A central question in deep learning is how deep neural networks (DNNs) learn features. DNN layers progressively collapse data into a regular low-dimensional geometry. This collective effect of non-linearity, noise, learning rate, width, depth, and numerous other parameters, has eluded first-principles theories which are built from microscopic neuronal dynamics. Here we present a noise-non-linearity phase diagram that highlights where shallow or deep layers learn features more effectively.
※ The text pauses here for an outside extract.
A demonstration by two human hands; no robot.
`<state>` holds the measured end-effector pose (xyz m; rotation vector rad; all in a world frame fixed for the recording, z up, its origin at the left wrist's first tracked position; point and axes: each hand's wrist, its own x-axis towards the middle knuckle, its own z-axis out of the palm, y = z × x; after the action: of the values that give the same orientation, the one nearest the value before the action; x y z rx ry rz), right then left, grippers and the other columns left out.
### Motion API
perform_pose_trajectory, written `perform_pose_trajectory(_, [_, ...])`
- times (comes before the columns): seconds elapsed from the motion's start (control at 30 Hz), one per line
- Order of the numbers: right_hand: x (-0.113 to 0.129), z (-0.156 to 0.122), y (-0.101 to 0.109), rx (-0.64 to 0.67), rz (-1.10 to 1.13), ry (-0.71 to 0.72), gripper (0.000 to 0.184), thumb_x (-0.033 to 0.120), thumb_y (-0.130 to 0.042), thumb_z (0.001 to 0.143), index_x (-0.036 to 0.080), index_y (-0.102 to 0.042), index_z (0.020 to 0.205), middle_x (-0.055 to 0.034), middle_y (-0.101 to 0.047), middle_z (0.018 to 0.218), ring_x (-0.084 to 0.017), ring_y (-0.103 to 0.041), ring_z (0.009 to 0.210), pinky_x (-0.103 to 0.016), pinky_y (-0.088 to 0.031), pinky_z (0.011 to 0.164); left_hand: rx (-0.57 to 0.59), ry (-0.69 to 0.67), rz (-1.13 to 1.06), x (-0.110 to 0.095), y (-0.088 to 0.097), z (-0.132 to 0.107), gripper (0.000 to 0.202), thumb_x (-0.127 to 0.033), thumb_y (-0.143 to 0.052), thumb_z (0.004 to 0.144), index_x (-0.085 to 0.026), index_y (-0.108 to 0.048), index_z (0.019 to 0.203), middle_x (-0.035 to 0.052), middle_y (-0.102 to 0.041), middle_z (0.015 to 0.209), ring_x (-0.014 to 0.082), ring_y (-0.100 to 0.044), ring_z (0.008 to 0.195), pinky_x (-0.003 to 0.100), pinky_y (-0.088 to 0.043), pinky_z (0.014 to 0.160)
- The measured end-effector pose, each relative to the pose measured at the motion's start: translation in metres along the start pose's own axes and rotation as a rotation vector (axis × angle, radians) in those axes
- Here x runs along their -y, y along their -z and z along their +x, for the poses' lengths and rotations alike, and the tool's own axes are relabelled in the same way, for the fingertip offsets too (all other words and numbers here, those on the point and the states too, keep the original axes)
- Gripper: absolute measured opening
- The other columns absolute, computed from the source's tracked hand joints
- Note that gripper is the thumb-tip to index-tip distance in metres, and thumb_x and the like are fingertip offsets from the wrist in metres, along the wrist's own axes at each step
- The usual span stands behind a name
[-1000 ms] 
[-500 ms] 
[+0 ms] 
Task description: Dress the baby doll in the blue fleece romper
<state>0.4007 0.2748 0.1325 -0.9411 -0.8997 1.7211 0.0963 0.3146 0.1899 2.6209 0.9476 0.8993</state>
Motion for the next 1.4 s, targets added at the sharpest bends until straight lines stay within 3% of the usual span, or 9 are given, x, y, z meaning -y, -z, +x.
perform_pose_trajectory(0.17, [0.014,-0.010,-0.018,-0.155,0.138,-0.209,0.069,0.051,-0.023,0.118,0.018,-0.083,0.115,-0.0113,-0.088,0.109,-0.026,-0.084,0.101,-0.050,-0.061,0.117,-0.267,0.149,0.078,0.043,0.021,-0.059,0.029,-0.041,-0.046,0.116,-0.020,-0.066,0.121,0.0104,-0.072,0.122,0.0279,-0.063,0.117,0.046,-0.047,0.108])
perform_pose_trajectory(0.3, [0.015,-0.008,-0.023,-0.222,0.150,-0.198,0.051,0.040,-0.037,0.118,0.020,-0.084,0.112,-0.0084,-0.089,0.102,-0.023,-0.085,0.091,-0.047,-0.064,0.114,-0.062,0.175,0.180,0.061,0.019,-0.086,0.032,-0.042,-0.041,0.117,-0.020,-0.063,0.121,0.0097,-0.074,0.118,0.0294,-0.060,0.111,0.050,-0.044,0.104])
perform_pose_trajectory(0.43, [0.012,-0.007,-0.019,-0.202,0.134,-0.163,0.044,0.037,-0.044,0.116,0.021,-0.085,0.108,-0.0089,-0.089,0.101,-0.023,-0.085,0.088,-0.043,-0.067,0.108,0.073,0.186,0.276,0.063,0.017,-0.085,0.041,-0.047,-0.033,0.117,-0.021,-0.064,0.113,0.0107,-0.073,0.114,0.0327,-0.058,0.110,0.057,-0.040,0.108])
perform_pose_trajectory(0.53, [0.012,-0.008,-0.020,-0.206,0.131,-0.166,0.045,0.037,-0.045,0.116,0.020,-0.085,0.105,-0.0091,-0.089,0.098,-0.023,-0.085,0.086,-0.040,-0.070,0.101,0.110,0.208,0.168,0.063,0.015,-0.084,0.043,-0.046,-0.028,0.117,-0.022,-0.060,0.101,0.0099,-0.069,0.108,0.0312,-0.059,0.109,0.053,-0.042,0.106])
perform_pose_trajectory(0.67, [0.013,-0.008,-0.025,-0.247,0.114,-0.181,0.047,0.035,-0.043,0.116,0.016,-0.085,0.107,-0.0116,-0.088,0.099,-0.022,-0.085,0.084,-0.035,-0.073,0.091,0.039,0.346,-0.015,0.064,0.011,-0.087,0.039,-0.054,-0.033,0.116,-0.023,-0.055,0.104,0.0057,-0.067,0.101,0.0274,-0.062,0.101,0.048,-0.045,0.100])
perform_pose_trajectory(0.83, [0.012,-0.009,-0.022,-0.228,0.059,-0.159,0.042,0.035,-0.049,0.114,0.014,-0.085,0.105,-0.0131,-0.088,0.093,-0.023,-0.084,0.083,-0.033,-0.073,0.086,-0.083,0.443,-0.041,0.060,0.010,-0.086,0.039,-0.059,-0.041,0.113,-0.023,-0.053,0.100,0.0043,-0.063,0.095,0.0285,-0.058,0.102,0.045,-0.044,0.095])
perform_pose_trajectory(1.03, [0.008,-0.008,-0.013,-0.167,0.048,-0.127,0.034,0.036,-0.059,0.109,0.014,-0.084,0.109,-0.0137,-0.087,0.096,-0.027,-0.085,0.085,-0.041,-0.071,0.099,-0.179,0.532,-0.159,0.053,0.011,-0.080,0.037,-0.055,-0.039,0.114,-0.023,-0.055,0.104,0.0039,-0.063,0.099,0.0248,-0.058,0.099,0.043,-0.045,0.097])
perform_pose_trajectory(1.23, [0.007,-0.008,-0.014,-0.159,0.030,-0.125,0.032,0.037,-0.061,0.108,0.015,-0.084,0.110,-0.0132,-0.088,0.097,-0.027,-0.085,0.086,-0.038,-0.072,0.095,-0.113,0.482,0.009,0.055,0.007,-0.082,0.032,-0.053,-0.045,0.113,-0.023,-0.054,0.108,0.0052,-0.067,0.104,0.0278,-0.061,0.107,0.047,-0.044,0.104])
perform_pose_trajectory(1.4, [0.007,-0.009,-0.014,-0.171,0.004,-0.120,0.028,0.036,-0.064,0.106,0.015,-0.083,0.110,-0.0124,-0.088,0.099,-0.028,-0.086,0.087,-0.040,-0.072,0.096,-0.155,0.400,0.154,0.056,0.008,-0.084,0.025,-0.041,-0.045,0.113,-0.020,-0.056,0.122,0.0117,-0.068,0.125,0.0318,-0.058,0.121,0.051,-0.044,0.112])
We then propose a macroscopic mechanical theory of feature learning that accurately reproduces this phase diagram, offering a clear intuition for why and how some DNNs are ``lazy'' and some are ``active'', and relating the distribution of feature learning over layers with test accuracy.

翻译：深度学习中的一个核心问题是深度神经网络（DNNs）如何学习特征。DNN的各层逐步将数据坍缩为一种规则的低维几何结构。这种由非线性、噪声、学习率、宽度、深度以及众多其他参数共同产生的集体效应，一直难以从基于微观神经元动力学的第一性原理理论中得到解释。本文提出了一个噪声-非线性相图，用以突显浅层或深层在哪些区域能更有效地学习特征。随后，我们提出了一种宏观力学特征学习理论，该理论精确地复现了此相图，为理解为何以及如何区分“惰性”与“活跃”的DNN提供了清晰的直观解释，并将各层特征学习的分布与测试准确率联系起来。